Psoriasin (S100A7) is significantly up-regulated in human epithelial skin tumours

Purpose Psoriasin (S100A7) has originally been described to be expressed by psoriatic keratinocytes possibly as a result of altered differentiation and inflammation. As psoriasin was found to be overexpressed in human breast and bladder cancer suggesting a role in tumour progression, we investigated the expression of psoriasin in human epithelial skin tumours.
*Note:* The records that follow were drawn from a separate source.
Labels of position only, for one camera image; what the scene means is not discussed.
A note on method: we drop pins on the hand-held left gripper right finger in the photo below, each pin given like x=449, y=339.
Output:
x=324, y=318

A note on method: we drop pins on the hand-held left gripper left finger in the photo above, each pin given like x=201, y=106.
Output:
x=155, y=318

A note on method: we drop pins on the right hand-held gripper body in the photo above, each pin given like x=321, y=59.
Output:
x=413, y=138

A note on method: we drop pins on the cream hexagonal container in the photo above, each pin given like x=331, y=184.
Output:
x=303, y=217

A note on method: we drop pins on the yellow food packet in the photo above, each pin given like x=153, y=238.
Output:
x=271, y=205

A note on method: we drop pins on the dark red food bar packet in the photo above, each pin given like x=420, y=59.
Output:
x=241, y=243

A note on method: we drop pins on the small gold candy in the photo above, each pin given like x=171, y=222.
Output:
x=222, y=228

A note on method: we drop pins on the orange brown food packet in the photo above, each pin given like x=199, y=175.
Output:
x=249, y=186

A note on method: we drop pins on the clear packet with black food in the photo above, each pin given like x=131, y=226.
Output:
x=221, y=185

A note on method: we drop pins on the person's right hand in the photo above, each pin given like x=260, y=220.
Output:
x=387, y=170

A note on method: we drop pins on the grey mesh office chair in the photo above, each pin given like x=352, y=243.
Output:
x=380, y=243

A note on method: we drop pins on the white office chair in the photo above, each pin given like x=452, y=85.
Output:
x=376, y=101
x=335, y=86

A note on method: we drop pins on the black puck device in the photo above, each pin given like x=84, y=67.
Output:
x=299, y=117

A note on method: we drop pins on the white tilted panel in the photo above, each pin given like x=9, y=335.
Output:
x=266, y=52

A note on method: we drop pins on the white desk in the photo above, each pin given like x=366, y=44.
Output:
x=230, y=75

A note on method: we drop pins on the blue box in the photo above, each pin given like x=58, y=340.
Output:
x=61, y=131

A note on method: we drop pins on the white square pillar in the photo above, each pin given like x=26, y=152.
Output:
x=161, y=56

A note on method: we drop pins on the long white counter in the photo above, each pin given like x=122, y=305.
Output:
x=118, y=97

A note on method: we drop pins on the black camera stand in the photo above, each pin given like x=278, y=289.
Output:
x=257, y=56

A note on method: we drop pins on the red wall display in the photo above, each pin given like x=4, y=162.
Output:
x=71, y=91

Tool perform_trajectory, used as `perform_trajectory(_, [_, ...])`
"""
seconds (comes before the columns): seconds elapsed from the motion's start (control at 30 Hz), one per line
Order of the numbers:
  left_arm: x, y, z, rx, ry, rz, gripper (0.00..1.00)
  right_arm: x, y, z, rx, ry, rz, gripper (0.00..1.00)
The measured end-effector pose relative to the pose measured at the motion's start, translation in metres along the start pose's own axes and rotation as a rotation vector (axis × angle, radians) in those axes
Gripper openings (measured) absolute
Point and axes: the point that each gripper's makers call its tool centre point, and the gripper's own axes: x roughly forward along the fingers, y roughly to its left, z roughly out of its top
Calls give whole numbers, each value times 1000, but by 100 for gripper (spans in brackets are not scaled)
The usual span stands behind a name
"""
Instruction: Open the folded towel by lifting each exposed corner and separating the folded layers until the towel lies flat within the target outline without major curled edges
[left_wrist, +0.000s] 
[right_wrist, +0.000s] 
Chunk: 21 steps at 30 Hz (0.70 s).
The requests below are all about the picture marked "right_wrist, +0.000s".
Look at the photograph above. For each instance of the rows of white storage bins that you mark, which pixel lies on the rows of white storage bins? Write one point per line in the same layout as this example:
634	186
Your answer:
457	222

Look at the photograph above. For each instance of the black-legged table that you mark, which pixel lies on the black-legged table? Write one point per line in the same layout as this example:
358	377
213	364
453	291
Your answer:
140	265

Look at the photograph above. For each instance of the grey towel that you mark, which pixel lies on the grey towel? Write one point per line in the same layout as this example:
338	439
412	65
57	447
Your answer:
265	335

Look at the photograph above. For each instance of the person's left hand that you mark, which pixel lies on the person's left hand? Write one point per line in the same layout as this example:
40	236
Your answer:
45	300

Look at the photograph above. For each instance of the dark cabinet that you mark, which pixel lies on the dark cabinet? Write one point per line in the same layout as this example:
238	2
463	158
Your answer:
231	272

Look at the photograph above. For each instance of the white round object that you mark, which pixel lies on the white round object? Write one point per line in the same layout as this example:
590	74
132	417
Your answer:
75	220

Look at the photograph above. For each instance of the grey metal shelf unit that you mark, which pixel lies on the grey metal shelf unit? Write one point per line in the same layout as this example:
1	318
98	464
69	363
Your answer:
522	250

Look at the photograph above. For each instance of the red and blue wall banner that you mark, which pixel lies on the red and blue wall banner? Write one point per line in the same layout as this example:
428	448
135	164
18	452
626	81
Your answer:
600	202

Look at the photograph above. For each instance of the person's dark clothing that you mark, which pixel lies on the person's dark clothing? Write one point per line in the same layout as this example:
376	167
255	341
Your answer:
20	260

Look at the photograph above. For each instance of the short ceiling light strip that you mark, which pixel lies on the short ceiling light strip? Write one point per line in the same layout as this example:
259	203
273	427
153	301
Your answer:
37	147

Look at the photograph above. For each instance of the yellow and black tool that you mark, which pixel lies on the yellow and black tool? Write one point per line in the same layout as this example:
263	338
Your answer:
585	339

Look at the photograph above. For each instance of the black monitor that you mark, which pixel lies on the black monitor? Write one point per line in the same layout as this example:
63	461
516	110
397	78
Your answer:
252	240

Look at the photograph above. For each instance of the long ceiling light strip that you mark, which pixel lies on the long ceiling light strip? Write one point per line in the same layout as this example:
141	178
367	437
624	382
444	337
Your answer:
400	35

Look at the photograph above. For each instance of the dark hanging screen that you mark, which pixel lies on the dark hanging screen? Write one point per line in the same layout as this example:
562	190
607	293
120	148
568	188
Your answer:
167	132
Methods Realtime reverse transcription-polymerase chain reaction experiments were performed to analyse the mRNA-expression levels of psoriasin together with involucrin as a marker for epithelial differentiation and interleukin-8 (IL-8) as a marker for inflammation in skin biopsy samples from patients with precancerous skin lesions (PSL, n = 6), squamous cell carcinoma (SCC, n = 11), basal cell carcinoma (BCC, n = 17), and healthy controls (n = 10). Results Unexpectedly, mRNA expression levels for Glyceraldehyde-3-phosphate dehydrogenase (GAPDH) revealed a variation of up to 600-fold in all cDNA-samples under investigation, indicating that GAPDH is not suitable as a housekeeping gene in human skin samples. Psoriasin mRNA expression was significantly up-regulated in samples of PSL, SCC and BCC. In situ hybridisation and immunohistochemical examinations identified psoriasin mRNA and protein expression in the differentiated layers of the epidermis. IL-8 mRNA expression was significantly up-regulated in SCC, however, there was no correlation between elevated levels of psoriasin and the expression of IL-8. Conclusions Similar to the findings in breast and bladder cancer, the up-regulation of psoriasin might play a role in the progression of skin cancer. The expression of psoriasin in human skin tumours seems to be independent from differentiation and inflammation.